As well, Curvestone is able to extract data from pupils' queries and feed it back to the schools. “If we’re getting most of a class logging in and asking about recurring numbers, we feed that back to the teachers,” explains Yen.

“This is something the teachers ask for and then we can help them to understand how kids are getting what they are teaching,” adds Kotur.

Curvestone also wants to help the tutors, which is where the AI element of the organisation’s work comes in. The company is using machine learning to analyse the transcripts of conversations between tutors and students to assess a tutor’s performance. This information is fed back to the tutor to help them with their work.

“They find it really valuable,” says Yen. “Tutoring is quite a lonely industry and you don’t get much feedback because you’re usually only one-on-one with a student and they’re not really qualified to give it.”

It can also help Curvestone, and therefore its tutors, understand the best way to approach teaching. Already, the company is seeing a correlation between how tutors teach and the regularity of how often students come back. Given that all On-Demand’s tutors volunteer for the platform, Curvestone says this feedback is a way to pay them for their time.

“We want to provide really good training because that’s kind of our way to pay them back, so they can improve as they teach,” explains Kotur.

Using AI for good

To improve the On-Demand offering, Curvestone took part in Facebook’s recent LDN_LAB accelerator programme, which focused on start-ups using deep tech for good. Specifically, the organisation wanted to increase its number of active users and hoped to use Facebook’s expertise to do that, as well as improving its AI tech.

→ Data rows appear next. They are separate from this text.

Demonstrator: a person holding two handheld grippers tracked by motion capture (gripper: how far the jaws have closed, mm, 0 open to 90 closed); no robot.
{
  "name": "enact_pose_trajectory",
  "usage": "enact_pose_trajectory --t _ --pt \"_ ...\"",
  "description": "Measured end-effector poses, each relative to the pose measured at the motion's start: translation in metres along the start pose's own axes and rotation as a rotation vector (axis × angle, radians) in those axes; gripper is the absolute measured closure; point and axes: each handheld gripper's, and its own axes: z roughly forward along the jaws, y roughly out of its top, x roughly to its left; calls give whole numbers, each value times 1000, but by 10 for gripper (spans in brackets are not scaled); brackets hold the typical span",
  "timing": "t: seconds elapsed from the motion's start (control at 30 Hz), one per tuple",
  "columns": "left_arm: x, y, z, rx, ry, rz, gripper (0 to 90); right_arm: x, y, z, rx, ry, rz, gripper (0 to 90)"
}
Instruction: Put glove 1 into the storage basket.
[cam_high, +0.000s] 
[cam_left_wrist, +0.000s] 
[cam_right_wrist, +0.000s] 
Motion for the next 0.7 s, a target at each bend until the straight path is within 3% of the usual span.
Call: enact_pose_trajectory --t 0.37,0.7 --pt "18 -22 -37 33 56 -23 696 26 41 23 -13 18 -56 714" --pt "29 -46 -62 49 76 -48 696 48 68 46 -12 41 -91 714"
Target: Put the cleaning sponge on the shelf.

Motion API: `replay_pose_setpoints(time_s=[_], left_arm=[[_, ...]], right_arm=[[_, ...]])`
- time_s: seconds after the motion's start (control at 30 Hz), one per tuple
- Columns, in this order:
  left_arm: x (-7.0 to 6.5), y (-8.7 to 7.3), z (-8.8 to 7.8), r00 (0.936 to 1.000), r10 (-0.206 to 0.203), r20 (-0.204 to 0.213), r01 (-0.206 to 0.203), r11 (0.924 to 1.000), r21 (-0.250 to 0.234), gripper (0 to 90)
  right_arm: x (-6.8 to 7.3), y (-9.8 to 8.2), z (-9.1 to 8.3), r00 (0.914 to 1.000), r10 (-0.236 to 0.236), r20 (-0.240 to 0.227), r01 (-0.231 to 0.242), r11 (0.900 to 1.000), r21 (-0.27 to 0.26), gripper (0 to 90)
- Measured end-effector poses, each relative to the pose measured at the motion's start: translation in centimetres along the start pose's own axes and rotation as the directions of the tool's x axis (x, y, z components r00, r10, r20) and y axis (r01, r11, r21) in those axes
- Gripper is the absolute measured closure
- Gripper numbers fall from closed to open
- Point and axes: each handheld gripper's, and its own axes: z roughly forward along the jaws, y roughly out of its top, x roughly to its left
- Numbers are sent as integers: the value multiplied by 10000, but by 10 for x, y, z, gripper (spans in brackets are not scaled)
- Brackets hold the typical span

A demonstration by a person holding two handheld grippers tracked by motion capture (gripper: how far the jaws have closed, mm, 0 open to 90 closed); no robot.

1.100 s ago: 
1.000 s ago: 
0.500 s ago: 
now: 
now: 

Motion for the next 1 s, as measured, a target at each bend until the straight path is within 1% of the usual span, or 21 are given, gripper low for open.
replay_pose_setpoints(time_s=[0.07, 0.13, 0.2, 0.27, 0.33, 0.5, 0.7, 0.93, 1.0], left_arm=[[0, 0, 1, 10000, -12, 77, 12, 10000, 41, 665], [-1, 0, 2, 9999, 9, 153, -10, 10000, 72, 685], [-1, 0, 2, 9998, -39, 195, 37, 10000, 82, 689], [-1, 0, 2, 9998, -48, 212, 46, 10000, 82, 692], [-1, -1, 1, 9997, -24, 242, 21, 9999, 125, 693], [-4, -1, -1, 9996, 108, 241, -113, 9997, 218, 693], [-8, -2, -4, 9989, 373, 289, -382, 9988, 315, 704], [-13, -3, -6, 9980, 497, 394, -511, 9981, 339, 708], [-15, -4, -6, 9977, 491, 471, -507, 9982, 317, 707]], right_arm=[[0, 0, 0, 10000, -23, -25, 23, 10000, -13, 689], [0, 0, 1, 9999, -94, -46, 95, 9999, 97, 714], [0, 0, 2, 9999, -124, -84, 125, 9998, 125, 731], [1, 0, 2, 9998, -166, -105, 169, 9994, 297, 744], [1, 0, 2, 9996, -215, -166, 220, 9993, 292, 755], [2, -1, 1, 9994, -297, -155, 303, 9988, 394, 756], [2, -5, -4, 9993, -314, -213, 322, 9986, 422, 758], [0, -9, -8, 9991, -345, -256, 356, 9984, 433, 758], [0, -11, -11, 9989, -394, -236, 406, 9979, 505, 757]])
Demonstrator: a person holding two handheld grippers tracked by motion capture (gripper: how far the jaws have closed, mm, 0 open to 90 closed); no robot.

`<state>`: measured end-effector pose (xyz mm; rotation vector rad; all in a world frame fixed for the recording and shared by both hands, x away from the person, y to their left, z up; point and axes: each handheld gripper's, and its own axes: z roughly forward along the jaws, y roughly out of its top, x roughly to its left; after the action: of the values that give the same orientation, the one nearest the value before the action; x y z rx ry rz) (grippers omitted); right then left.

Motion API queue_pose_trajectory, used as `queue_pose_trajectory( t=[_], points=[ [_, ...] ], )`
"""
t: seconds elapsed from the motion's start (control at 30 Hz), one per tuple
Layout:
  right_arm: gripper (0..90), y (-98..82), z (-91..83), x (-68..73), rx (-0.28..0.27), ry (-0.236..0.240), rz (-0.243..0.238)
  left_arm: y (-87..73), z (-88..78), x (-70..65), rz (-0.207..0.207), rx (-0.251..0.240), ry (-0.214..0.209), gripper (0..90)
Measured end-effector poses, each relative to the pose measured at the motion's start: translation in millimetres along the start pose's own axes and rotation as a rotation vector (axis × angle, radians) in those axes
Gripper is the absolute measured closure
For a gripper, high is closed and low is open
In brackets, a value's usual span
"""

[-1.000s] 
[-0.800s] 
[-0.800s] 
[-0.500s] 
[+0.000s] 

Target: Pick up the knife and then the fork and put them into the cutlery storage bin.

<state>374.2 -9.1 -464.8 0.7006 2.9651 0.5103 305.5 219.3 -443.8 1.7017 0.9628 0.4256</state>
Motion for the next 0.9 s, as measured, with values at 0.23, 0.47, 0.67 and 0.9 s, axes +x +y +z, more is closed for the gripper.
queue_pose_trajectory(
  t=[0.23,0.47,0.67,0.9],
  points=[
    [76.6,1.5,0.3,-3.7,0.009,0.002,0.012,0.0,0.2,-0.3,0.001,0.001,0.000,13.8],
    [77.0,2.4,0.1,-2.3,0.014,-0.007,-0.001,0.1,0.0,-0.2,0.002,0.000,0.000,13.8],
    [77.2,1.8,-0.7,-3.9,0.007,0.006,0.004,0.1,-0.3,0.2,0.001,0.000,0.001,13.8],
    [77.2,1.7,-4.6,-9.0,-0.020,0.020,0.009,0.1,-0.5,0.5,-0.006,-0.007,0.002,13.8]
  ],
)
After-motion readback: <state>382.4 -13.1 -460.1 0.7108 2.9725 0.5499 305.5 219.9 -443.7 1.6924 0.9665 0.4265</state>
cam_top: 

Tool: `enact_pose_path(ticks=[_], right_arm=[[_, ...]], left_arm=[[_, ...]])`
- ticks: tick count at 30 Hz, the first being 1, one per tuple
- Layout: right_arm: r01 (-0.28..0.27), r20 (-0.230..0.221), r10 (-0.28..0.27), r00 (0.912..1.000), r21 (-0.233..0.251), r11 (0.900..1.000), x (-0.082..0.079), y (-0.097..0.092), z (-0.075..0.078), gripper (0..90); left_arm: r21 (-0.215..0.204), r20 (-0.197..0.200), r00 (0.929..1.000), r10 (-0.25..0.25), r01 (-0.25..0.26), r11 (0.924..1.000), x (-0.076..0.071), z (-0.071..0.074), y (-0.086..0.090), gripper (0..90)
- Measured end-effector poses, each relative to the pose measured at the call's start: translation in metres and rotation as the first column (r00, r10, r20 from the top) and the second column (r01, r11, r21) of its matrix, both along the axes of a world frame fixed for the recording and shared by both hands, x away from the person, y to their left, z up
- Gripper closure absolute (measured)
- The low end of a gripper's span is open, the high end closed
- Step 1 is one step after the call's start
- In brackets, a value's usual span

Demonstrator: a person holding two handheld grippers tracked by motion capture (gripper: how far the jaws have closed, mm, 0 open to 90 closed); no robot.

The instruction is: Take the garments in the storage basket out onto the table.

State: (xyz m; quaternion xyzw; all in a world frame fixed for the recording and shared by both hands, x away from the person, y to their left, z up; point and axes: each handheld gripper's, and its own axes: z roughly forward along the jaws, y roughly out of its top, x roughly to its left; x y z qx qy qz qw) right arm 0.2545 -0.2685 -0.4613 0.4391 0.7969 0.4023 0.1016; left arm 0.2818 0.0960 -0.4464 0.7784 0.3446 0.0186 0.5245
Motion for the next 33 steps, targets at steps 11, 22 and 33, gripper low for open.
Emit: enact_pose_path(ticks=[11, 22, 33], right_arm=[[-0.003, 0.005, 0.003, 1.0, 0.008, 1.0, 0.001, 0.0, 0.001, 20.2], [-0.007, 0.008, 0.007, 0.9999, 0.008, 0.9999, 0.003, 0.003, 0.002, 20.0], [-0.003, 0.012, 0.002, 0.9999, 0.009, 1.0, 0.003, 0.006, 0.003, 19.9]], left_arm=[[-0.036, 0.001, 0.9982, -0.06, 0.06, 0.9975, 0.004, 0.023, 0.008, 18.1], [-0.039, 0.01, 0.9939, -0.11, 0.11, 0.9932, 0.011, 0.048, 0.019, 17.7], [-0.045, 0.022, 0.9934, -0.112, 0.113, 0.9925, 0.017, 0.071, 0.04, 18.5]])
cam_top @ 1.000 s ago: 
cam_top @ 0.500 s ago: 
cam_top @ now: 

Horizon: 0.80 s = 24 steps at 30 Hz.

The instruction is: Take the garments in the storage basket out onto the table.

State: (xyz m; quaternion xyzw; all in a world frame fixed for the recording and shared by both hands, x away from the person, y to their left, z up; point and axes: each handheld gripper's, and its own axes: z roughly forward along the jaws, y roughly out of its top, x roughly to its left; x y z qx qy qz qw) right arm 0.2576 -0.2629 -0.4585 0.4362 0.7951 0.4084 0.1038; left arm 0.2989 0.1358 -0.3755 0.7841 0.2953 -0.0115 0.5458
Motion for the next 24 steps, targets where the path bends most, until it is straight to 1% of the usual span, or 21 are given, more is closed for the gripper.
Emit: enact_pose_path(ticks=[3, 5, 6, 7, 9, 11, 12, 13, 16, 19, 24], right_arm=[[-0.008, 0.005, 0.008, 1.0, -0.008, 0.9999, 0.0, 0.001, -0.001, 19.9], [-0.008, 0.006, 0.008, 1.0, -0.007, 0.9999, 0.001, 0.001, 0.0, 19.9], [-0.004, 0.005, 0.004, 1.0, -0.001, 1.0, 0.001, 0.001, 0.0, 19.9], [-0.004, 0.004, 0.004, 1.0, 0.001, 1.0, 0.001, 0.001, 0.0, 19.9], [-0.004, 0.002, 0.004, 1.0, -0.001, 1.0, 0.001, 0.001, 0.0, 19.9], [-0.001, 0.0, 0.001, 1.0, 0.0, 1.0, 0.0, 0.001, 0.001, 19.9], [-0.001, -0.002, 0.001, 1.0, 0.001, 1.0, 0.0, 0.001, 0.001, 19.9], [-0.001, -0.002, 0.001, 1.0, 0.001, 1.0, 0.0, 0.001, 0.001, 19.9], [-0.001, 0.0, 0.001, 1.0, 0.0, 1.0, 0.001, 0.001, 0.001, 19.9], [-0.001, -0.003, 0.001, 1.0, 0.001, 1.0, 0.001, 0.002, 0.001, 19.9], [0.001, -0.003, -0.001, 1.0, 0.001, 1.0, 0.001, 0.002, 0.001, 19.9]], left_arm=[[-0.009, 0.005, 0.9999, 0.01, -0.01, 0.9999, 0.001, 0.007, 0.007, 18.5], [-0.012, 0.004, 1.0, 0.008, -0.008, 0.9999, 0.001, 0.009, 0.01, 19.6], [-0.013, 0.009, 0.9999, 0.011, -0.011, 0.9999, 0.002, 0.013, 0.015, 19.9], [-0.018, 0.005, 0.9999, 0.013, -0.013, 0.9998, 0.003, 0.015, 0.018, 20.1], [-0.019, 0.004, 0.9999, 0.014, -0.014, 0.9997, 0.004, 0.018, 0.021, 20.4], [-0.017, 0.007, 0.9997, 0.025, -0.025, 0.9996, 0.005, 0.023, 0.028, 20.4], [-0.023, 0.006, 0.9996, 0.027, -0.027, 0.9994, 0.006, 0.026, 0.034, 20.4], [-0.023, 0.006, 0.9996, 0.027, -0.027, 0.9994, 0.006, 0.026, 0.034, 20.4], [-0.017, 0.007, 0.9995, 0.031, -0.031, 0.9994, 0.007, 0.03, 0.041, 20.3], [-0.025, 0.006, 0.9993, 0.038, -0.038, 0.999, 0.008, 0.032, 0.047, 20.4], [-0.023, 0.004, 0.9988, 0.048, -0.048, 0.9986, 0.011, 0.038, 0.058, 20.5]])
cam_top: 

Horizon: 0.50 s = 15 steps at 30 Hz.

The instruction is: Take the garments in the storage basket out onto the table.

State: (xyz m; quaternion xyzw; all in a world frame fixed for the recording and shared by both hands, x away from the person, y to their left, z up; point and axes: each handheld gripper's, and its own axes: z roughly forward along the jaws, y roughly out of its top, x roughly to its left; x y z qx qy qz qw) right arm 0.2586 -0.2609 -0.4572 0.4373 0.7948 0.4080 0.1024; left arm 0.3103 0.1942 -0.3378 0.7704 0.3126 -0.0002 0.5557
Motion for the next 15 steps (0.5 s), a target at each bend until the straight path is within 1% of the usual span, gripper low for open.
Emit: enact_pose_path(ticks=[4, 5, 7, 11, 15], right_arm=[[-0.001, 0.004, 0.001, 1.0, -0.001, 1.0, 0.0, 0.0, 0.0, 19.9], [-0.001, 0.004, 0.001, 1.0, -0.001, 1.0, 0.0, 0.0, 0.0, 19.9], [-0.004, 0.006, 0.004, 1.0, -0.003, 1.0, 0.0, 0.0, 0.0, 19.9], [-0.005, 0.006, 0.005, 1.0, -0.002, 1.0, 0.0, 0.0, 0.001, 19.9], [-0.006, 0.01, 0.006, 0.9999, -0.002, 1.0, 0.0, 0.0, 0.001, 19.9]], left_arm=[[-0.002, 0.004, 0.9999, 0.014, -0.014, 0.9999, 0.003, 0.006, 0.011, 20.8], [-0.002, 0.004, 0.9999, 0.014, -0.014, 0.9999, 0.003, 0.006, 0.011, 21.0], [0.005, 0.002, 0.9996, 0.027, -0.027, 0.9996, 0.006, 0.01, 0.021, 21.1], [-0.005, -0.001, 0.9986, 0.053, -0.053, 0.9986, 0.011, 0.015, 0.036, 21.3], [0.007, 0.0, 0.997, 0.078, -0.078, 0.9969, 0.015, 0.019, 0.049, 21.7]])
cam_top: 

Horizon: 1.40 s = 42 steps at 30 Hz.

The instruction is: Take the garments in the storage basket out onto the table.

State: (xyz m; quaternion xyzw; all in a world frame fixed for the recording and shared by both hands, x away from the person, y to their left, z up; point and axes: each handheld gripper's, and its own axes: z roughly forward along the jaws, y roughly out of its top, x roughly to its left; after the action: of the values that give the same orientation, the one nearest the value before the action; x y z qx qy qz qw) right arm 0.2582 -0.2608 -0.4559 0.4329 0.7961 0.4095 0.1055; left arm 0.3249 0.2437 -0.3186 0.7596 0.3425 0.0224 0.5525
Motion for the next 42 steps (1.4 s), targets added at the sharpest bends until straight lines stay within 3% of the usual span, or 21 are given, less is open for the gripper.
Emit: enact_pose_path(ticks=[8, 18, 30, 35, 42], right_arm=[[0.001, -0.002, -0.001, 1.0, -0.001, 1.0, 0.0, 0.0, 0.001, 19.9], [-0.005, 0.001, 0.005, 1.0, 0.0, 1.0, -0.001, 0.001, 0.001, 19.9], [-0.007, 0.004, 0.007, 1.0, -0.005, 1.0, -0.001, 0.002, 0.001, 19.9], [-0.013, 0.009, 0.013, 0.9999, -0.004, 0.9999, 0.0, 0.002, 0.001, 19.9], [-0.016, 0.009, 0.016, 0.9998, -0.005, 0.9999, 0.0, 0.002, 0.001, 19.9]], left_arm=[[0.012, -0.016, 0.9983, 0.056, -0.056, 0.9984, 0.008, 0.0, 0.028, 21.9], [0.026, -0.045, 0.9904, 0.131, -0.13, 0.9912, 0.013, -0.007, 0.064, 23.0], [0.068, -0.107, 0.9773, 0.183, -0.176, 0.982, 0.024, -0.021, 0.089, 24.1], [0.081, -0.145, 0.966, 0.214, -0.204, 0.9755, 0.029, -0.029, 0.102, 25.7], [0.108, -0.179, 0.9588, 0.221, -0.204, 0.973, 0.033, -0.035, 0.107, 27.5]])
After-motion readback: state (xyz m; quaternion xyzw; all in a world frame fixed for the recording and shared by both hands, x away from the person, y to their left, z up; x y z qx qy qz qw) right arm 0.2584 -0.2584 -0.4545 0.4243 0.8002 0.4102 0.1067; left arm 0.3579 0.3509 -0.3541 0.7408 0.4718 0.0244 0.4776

However, Kotur and Yen both say that one of the major benefits of the programme was access to mentors. They worked alongside a Facebook product manager, Tom Goldsmith, who has sold one ed-tech start-up in the past, as well as Guillaume Bouchard, who founded the AI start-up, Bloomsbury AI, Facebook acquired last year.

Their main mentor was Pancham Gajjar, a product marketing manager at Facebook, a former engineer.

The Curvestone team at one of Facebook's London offices (Curvestone )
The Curvestone team at one of Facebook's London offices (Curvestone )

“[Goldsmith] gave us so much practical advice on how to sell to schools,” says Yen.

“Those kind of little gold nuggets that usually take you months to figure out yourself,” adds Kotur.

LDN LAB officially wraps up this week, but Curvestone has plans to continue On-Demand. It’s waiting to see the results from this year’s pilot, and will hopefully use this to scale the app across the country to reach more schools.

“The Nesta grant is to help kids in coastal and rural areas, they don’t have access to great talent like tutors and teachers that we do here in the city,” explains Yen. “So this is just the pilot. As soon as we can prove that it is super useful, we’ll be able to expand it out.”